I will today stop at a new genetic paper that does not deal with humans but with a not-so-distant relative: house mice. Specifically with mice in the remote Kerguelen islands, which have been known to humans (and hence to mice) only since 1772.
Emilie A. Hardouin et al., House mouse colonization patterns on the sub-Antarctic Kerguelen Archipelago suggest singular primary invasions and resilience against re-invasion. BMC Evolutionary Biology 2010. Open Access.
Starting from Western Europe, the house mouse (Mus musculus domesticus) has spread across the globe in historic times. However, most oceanic islands were colonized by mice only within the past 300 years. This makes them an excellent model for studying the evolutionary processes during early stages of new colonization. We have focused here on the Kerguelen Archipelago, located within the sub-Antarctic area and compare the patterns with samples from other Southern Ocean islands.
We have typed 18 autosomal and six Y-chromosomal microsatellite loci and obtained mitochondrial D-loop sequences for a total of 534 samples, mainly from the Kerguelen Archipelago, but also from the Falkland Islands, Marion Island, Amsterdam Island, Antipodes Island, Macquarie Island, Auckland Islands and one sample from South Georgia. We find that most of the mice on the Kerguelen Archipelago have the same mitochondrial haplotype and all share the same major Y-chromosomal haplotype. Two small islands (Cochons Island and Cimetiere Island) within the archipelago show a different mitochondrial haplotype, are genetically distinct for autosomal loci, but share the major Y-chromosomal haplotype. In the mitochondrial D-loop sequences, we find several single step mutational derivatives of one of the major mitochondrial haplotypes, suggesting an unusually high mutation rate, or the occurrence of selective sweeps in mitochondria.
Although there was heavy ship traffic for over a hundred years to the Kerguelen Archipelago, it appears that the mice that have arrived first have colonized the main island (Grande Terre) and most of the associated small islands.The second invasion that we see in our data has occurred on islands which are detached from Grande Terre and were likely to have had no resident mice prior to their arrival. The genetic data suggest that the mice of both primary invasions originated from related source populations. Our data suggest that an area colonized by mice is refractory to further introgression, possibly due to fast adaptations of the resident mice to local conditions.
The abstract alone is quite explanatory.
I must say that the reason for the refraction may not be adaptations to local conditions as much as mere demographic pressure: any new mice would be automatic minority and have poor chances of perpetuation, even in the absence of adaptations. Numbers alone make the difference, proving statistically difficult for any new arrival to leave a mark after the first population is consolidated.
Another detail worth discussing is:
In the mitochondrial D-loop sequences, we find several single step mutational derivatives of one of the major mitochondrial haplotypes, suggesting an unusually high mutation rate, or the occurrence of selective sweeps in mitochondria.
The mutation rate does not look too striking to me: 200 years for mice is like 10,000 for us maybe, as they reach reproductive maturity in a matter of months. So it's like one (or two in a few sub-lineages) surviving mutations downstream of the founder haplotype, which is anyhow still massively dominant.
|Fig.2A mtDNA HVS haplotype network|
In other words: there were some distinct founder effects of some derived haplotypes, mostly in Kerguelen itself but also overseas: in Falkland and Auckland islands and even back to Europe (Britain).

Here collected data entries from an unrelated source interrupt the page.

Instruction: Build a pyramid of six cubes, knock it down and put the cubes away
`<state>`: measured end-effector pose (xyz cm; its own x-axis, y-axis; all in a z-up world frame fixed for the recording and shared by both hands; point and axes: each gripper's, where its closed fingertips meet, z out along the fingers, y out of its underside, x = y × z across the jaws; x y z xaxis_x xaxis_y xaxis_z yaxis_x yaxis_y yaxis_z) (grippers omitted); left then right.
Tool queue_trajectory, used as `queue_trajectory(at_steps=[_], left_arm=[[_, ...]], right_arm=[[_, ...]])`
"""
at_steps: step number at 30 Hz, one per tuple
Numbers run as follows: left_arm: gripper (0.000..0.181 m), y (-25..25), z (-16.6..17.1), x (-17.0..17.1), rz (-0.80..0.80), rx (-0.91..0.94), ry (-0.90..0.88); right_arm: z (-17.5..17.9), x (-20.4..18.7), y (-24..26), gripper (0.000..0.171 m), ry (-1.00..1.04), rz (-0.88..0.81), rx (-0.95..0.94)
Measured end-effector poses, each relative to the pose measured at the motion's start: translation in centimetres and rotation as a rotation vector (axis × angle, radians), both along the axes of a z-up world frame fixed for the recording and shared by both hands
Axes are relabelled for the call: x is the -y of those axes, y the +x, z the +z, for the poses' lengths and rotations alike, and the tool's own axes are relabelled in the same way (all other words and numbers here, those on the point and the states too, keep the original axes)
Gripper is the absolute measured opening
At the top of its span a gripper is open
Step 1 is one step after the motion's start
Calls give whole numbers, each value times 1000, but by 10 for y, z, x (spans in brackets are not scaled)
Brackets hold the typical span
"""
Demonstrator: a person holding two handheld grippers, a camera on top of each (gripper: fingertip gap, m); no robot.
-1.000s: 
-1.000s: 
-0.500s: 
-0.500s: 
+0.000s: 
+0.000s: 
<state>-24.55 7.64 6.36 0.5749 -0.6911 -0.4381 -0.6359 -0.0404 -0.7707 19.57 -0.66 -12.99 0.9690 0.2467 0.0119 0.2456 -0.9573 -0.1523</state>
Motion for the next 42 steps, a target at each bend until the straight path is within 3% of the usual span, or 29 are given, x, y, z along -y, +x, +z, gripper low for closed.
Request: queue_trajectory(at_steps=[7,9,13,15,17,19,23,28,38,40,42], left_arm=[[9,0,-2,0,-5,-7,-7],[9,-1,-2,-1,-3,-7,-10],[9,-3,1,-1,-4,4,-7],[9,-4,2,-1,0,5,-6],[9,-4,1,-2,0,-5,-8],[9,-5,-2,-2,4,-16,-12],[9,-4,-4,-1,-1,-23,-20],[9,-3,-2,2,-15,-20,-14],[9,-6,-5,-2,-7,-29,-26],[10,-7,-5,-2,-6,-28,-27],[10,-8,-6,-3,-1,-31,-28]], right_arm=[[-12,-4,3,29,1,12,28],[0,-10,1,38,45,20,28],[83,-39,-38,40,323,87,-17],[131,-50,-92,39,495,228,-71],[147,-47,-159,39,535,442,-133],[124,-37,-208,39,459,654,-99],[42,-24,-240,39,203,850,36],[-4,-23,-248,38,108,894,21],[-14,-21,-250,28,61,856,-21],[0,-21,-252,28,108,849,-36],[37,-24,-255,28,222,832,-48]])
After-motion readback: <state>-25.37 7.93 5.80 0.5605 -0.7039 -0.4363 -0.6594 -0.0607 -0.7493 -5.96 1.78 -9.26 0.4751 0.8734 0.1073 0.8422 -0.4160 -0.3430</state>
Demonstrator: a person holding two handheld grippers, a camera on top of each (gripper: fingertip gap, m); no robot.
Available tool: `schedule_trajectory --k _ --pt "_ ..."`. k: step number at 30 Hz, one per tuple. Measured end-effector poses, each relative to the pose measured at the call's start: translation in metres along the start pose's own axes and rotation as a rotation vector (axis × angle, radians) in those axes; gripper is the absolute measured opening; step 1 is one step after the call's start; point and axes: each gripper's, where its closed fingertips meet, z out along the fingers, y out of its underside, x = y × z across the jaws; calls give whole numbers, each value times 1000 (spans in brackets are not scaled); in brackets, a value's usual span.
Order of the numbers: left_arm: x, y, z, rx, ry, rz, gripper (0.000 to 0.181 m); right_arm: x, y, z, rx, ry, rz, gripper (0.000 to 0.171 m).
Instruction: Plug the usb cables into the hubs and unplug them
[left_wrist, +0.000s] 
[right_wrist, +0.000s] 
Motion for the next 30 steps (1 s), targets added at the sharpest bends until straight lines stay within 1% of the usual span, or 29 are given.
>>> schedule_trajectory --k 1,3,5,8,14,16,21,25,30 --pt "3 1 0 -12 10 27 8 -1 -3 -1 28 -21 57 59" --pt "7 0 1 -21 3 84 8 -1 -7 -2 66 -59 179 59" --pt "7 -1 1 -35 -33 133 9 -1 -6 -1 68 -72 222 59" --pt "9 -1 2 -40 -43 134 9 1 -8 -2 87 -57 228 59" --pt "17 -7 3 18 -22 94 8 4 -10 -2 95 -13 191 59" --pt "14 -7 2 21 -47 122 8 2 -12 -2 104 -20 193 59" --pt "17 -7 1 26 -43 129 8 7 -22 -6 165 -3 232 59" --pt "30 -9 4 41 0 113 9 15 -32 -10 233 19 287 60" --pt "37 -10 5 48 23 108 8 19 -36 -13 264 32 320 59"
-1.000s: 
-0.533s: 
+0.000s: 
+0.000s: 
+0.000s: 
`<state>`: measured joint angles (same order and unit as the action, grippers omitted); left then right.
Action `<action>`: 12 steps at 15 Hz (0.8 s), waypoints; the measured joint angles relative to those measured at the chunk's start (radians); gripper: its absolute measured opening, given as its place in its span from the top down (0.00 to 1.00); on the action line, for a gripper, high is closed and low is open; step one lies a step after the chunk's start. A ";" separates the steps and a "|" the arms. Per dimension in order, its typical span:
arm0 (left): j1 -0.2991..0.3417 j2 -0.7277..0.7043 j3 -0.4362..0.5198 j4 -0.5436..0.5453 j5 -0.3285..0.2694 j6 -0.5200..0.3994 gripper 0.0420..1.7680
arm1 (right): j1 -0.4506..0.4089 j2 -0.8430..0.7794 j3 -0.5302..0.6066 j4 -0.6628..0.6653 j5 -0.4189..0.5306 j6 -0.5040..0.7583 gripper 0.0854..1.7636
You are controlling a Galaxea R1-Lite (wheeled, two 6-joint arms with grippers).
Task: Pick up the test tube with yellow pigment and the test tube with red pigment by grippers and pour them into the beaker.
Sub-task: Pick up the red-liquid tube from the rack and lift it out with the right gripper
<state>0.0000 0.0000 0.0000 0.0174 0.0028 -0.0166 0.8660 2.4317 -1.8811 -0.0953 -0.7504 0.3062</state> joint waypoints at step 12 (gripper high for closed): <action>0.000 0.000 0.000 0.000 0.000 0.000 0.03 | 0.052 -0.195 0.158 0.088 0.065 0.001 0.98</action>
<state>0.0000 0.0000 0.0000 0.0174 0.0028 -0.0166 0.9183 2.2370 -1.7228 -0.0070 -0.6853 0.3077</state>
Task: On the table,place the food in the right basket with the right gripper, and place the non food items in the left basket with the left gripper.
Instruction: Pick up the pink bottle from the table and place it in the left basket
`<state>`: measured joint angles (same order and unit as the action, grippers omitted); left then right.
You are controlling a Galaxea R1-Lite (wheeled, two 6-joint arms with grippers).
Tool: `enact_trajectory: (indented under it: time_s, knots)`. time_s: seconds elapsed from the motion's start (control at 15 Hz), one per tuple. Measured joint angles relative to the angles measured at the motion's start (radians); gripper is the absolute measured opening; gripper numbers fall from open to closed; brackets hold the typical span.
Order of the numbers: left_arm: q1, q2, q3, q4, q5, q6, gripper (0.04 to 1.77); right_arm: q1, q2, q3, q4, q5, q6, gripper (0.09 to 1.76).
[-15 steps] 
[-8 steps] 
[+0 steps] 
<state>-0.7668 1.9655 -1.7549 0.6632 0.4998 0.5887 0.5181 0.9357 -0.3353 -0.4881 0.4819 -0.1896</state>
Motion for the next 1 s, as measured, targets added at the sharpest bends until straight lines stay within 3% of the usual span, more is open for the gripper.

The diversity of derived basal lineages clearly indicates that this Kerguelen haplotype (yellow) exploded in the islands, regardless that it may be original from mainland Africa (black) and regardless that it has also spread overseas. This in the equivalent of 10,000 human years (very roughly).
It reminds me somewhat of what we can see in Eurasian human mtDNA, with the yellow lineage resembling human mtDNA M somewhat and the magenta one like N. And that is one reason I wanted to comment this paper, really. Of course the stage of diversification and other aspects are clearly different but it does illustrates how founder effects proceed and how demic pressure alone tends to fend off new colonizations.